WORK ITEM: Check every line below for the string "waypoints". Copy the ones that have it.

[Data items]
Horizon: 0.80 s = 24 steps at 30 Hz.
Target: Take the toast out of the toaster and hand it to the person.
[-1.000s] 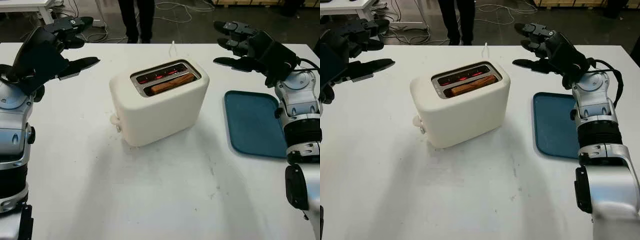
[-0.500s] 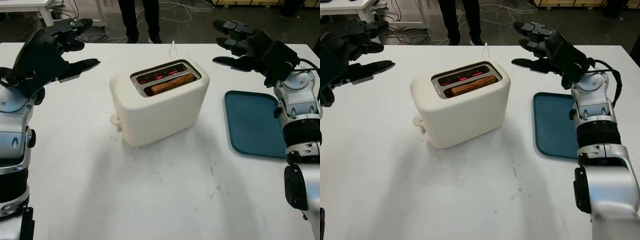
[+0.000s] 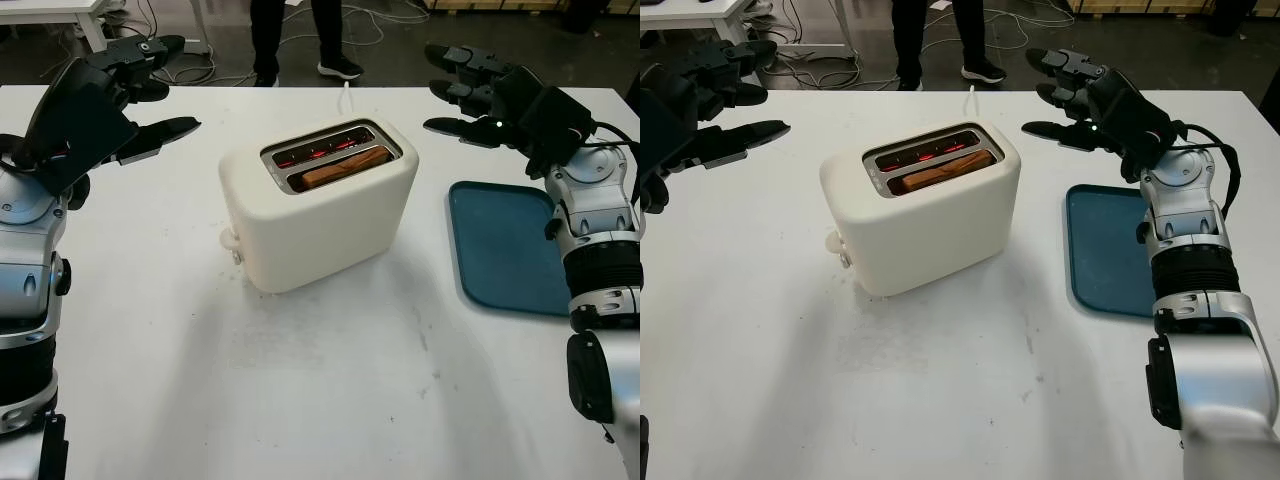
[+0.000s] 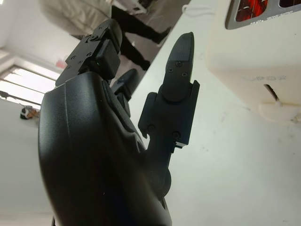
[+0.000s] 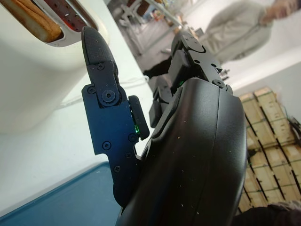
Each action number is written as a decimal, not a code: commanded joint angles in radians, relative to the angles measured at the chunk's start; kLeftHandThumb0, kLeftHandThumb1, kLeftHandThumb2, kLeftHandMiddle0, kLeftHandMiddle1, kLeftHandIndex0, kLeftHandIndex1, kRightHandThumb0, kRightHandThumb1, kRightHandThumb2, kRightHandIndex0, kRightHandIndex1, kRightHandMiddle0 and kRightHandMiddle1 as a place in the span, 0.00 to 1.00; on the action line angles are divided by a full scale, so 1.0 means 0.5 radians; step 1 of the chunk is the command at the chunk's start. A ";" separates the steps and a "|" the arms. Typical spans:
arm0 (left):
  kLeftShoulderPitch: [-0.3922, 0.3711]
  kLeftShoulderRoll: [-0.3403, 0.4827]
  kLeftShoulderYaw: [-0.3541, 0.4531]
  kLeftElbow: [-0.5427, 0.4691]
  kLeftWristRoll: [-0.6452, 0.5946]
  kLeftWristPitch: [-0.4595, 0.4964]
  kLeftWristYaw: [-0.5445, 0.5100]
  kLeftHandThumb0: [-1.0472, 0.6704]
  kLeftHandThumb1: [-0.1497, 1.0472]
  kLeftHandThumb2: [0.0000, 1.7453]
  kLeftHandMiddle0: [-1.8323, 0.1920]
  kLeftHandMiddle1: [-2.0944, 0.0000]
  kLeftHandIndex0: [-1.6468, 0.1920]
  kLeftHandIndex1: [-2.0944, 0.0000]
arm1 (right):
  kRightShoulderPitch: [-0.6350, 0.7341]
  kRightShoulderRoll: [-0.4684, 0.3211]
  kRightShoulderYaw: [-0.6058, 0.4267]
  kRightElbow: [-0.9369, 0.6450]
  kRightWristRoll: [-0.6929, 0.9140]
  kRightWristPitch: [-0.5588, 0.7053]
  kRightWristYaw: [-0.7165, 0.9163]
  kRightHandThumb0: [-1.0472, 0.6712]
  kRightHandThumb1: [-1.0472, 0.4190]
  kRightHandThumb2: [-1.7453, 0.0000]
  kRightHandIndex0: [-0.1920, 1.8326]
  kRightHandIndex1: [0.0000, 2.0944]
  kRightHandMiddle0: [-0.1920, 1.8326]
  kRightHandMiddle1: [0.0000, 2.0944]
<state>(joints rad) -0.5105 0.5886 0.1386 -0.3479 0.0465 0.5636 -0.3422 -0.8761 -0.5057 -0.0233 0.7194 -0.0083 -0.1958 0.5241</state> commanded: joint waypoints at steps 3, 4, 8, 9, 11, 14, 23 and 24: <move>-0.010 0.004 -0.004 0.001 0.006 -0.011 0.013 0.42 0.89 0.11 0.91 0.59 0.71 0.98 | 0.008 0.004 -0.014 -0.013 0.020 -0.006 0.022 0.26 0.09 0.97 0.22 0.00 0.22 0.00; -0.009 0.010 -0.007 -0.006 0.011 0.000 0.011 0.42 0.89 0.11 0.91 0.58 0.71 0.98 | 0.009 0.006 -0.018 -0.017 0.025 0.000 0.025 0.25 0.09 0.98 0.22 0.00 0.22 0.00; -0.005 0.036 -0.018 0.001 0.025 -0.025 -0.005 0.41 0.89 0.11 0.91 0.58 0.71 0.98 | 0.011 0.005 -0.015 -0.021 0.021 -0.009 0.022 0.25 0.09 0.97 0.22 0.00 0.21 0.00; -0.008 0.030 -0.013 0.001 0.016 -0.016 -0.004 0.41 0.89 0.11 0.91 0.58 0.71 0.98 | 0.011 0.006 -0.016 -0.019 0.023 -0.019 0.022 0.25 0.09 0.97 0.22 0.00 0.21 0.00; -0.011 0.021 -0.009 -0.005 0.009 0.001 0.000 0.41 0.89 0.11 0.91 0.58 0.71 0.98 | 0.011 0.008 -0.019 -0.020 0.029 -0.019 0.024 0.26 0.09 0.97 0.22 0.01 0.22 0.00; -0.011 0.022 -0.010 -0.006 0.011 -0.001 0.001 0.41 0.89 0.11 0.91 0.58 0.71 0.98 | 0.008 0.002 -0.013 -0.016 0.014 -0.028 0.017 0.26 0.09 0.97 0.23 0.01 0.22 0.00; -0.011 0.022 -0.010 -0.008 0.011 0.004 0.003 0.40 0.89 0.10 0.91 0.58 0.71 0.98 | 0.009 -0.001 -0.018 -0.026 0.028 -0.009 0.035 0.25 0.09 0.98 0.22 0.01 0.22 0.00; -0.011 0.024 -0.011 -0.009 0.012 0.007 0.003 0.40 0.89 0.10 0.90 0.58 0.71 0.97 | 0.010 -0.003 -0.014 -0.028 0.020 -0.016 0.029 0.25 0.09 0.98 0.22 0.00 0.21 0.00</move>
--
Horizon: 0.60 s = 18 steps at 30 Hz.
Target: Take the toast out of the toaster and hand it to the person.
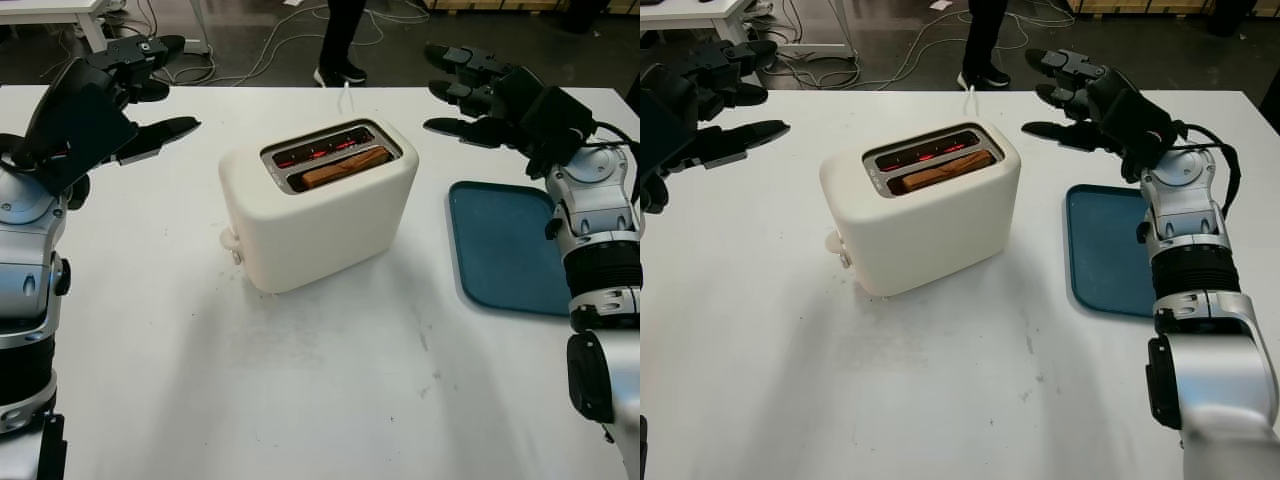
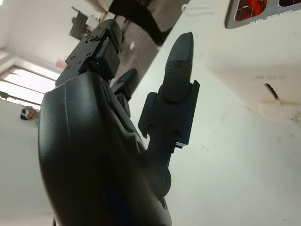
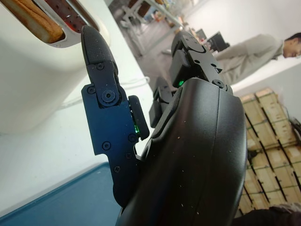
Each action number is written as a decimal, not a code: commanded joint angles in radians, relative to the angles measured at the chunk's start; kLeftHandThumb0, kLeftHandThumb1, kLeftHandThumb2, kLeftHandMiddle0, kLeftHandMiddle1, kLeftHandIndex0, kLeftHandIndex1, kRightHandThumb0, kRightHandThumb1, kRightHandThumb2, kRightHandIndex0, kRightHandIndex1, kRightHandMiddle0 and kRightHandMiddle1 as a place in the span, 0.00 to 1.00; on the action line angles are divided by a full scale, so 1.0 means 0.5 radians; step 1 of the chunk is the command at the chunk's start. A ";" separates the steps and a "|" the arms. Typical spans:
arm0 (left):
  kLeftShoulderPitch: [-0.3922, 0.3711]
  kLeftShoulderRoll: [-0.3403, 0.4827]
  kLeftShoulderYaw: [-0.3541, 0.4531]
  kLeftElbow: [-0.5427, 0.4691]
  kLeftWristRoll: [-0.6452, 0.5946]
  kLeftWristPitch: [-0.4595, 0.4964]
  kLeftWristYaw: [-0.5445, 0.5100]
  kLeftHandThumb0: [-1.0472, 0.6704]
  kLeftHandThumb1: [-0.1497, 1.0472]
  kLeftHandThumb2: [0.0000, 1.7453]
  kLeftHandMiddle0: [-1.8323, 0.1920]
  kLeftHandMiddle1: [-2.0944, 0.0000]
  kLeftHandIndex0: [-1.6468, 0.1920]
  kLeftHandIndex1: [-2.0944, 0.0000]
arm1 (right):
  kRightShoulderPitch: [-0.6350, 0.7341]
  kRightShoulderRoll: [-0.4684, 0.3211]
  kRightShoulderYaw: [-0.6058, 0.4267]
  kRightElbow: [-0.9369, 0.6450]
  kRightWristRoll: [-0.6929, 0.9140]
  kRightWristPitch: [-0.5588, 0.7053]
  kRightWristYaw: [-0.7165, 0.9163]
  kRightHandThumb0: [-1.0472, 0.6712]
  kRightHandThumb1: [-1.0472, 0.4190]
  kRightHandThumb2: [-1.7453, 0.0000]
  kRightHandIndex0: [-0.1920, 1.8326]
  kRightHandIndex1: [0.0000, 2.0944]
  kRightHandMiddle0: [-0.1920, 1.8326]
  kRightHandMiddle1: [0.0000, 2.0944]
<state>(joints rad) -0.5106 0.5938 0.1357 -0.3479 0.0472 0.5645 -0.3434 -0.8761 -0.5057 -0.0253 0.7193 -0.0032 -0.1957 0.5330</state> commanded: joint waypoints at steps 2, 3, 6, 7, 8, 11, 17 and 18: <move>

SOLUTION TO THIS EXERCISE:
<state>(joints rad) -0.5105 0.5886 0.1386 -0.3479 0.0465 0.5636 -0.3422 -0.8761 -0.5057 -0.0233 0.7194 -0.0083 -0.1958 0.5241</state> commanded: joint waypoints at steps 3, 4, 8, 9, 11, 14, 23 and 24: <move>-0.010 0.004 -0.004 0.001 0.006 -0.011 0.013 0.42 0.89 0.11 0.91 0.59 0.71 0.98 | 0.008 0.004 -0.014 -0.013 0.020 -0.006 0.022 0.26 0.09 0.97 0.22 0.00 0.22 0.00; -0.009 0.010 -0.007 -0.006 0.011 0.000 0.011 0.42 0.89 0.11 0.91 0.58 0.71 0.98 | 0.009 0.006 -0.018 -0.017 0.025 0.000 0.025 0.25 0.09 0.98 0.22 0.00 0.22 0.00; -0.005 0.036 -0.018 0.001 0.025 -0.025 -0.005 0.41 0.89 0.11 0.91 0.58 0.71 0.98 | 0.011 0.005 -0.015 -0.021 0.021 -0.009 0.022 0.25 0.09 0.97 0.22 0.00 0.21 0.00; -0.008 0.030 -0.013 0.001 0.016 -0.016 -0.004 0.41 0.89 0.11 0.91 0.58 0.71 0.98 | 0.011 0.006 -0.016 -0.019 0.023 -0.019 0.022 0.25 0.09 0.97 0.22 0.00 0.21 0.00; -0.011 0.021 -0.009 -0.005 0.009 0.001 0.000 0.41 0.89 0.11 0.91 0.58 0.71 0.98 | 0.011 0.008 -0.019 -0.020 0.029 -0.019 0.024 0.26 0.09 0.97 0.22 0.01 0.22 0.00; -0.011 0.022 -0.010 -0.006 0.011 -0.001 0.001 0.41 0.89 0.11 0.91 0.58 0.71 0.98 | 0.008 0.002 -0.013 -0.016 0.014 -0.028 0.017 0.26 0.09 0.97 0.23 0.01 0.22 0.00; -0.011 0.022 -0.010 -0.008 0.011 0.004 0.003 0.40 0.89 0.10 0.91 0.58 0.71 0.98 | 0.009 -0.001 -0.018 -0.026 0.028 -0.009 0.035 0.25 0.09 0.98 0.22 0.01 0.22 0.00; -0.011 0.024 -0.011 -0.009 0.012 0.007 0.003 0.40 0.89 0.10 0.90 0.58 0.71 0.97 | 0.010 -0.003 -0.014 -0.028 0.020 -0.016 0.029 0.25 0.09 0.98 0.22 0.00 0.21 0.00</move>
<state>(joints rad) -0.5106 0.5938 0.1357 -0.3479 0.0472 0.5645 -0.3434 -0.8761 -0.5057 -0.0253 0.7193 -0.0032 -0.1957 0.5330</state> commanded: joint waypoints at steps 2, 3, 6, 7, 8, 11, 17 and 18: <move>

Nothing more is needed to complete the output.